Para Jason Vieira, economista da Infinity, a previsibilidade do mercado com a economia brasileira melhorou com a nova equipe econômica. E isso fará diferença na decisão do investidor, afirma:

— Um déficit de R$ 170 bilhões é muito mais realista do que um de R$ 50 bilhões que não ia ser cumprido. O mercado tem a teoria do “não me engane”. Quando se coloca uma meta mais realista, tem-se a sensação de que pode ser que seja melhor.

’MAIOR RISCO É VITÓRIA DE TRUMP’

André Leite, economista da TAG Investimentos, avalia, ainda, que a expectativa é de um aperto monetário moderado, que normalizará a taxa de juros americana em um patamar mais baixo do que o anterior à crise. As projeções para a chamada taxa terminal — ou seja, aquela que será praticada quando o Fed terminar o ciclo de normalização — ficará em torno de 2% a 3%, em vez de 4% a 5%. A seu ver, isso fez a política monetária perder espaço, no radar de preocupações dos analistas, para os efeitos das eleições americanas.

— O mercado está até bem pouco preocupado com a questão de taxa de juros. Espera-se mais um aumento em dezembro e, ano que vem, mais um ou dois aumentos. Será um movimento mais lento e de intensidade menor. Para mercados emergentes que fizeram o dever de casa, será menos dramático. O mercado está muito mais preocupado com as eleições americanas, não só pelo fato de (Donald) Trump ter reagido nas pesquisas, mas porque são eleições que vão trazer muitas modificações na parte fiscal, independentemente de quem vencer — diz Leite.

Para Monica, uma possível vitória de Trump é hoje o único fator externo que deveria preocupar o Brasil:

— Uma decisão do Fed tem efeito passageiro nos mercados. Momentaneamente enfraqueceria o real, causaria uma quedinha na Bolsa. Mas nada que seja duradouro.
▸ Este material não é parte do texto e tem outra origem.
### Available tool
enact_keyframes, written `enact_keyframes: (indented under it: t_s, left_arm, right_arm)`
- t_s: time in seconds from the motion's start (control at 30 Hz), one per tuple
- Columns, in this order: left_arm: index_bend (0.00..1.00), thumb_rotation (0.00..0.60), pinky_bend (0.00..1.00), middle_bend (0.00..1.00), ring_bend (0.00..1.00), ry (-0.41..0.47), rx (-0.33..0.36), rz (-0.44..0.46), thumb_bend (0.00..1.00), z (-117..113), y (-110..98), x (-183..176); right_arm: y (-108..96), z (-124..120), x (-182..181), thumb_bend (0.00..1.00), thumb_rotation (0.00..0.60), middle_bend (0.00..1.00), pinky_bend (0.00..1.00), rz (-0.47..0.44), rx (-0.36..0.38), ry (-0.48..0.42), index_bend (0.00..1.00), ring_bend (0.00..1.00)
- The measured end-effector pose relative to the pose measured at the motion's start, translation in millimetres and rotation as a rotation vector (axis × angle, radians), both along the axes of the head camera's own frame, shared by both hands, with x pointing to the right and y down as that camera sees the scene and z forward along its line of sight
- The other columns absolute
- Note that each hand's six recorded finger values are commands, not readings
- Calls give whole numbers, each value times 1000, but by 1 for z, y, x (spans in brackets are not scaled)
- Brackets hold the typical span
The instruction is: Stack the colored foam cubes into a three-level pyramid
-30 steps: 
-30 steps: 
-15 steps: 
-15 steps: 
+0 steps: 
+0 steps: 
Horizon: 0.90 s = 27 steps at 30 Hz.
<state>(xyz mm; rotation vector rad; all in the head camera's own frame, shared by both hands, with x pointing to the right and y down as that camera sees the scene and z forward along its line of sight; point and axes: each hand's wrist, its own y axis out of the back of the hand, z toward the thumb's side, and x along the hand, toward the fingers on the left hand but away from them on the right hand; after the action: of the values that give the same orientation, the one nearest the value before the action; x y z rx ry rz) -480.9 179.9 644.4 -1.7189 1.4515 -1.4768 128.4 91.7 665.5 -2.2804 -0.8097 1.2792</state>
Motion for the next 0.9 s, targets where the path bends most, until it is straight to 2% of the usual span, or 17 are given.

O maior risco e o fator desarticulação dos mercados seria uma vitória de Trump.

Senna, que é cético quanto a uma alta de juros em dezembro, ressalta, porém, que uma trajetória de alta do Fed pode comprometer a retomada da economia brasileira:

— O Fed parece não ter pressa de elevar os juros, até porque o ambiente macro não pede essa elevação. Mas, se implementar vários aumentos, o dólar se fortalece lá fora e aqui no Brasil, pressionando a inflação e, consequentemente, comprometendo nossa trajetória de queda de juros. E a recuperação da economia brasileira depende muito dessa redução pelo BC. Enquanto o Fed protela esse aumento, podemos continuar cuidando da nossa casa.